Md. may let firms drop drug coverage

Option is being weighed for small businesses

Standard health benefits in peril

September 16, 2005|By M. William Salganik | M. William Salganik,SUN STAFF

Small employers in Maryland might not be required to offer prescription coverage as part of their health insurance next year, under cost-cutting options presented yesterday to the Maryland Health Care Commission.

The commission, which sets a standard benefits package for employers with up to 50 workers, is required to keep the average cost for coverage below the affordability limit of 10 percent of the state's average wage.

With a mix of individual and family coverage, the policies averaged $4,335 per worker last year, $77 over the limit, and are projected to go over the limit again in 2006.

If the commission removes a benefit from the standard package, such as prescription coverage, employers could still buy the coverage as an add-on.

But only the cost of the standard package is computed in determining if the small-employer policies meet the legal test of affordability.

About 450,000 Marylanders are covered by the small-employer policies. The commission will conduct a series of meetings around the state next month before voting on benefits changes in November. Any changes would take effect in July.

In addition to limiting or eliminating prescription coverage, options presented yesterday included removing requirements to cover a range of other benefits, from transplants to medical equipment.

The affordability limit in the law means that legislators "give us the job of taking benefits away from sick people," complained one commission member, Ernest Crofoot. "That's not what I came on this commission to do." He said the commission should let lawmakers trim benefits, "then call the newspaper and say, `Here's what the legislature did to your benefits.' "

"There are not a lot of easy choices here," answered the commission's chairman, Stephen J. Salamon. "What we are tasked to do is to come into compliance with Maryland law. That is our duty. That is what we took our oath to do."

Besides an action this fall to keep policies under the affordability cap next year, the commission also is looking at longer-term changes that would require legislative action.

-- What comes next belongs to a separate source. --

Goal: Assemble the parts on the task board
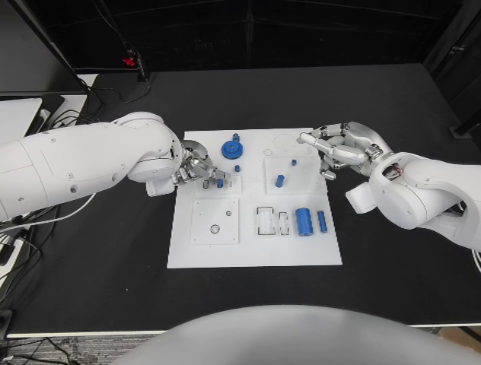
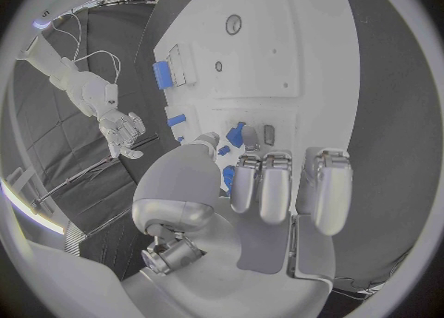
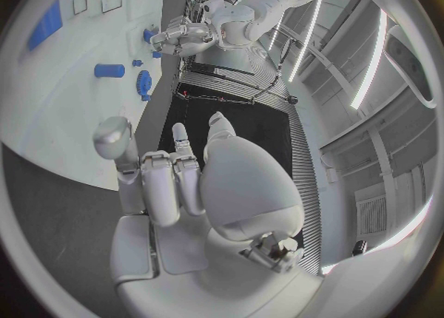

The decade-old state small-employer program was designed to make sure health coverage available and affordable for small businesses with high-risk employees, explained Dr. Rex W. Cowdry, the commission's executive director.

Therefore, it required coverage of pre-existing conditions and used "community rating," in which people in bad health pay the same rates as those who are healthy. The rates can vary with age.

The problem, he continued, is that while this makes coverage more affordable for the sick, it increases costs for the healthy - which can prompt the healthy - or their employers - to opt out of the system. That in, turn, can trigger a "death spiral" in which rates get higher for those who retain the small-employer coverage, he said.

Employers with young healthy workers, he said, can be self-insured or not offer insurance, then join the small-employer system with no penalty if their workers get sick. More than 58 percent of small employers in Maryland don't participate in the program, he said.

He outlined, without making any recommendations, a number of possible long-term fixes for the system, including allowing insurers to consider health status in setting premiums, creating a separate program for sicker people, creating a reinsurance pool to cover high-cost cases, and establishing a state-wide purchasing pool.

Possible cuts

Here are cuts the commission is considering:


Benefits modified: Deductibles for prescriptions would be increased from $250 to $500 per person and coverage, now unlimited, would be capped at $2,000 a year. Co-payments would be increased for brand-name drugs.

Benefits eliminated: None.

Estimated premium savings: 4.7 percent. OPTION 2

Benefits modified: None.

Benefits eliminated: Prescription coverage.

Estimated premium savings: 8.8 percent. OPTION 3

Benefits modified: Coverage would be reduced, but not eliminated, for mental health and for outpatient rehabilitation.

Benefits eliminated: Prescriptions, transplants, medical equipment, chiropractic, post-hospital nursing home care, ambulance service, blood and blood products.

Estimated premium savings: 17.3 percent

Town meeting schedule

Oct. 5, Cambridge: 9 am. to noon, Hyatt Regency Resort, 100 Heron Blvd.

Oct. 12, Hagerstown: 11 a.m. to 2 p.m., Clarion Hotel, 901 Dual Highway

Oct. 20, Rockville: 11 a.m. to 2 p.m., Doubletree Hotel, 1750 Rockville Pike

Oct. 26, Baltimore: 10 a.m. to 1 p.m., commission offices, 4160 Patterson Ave.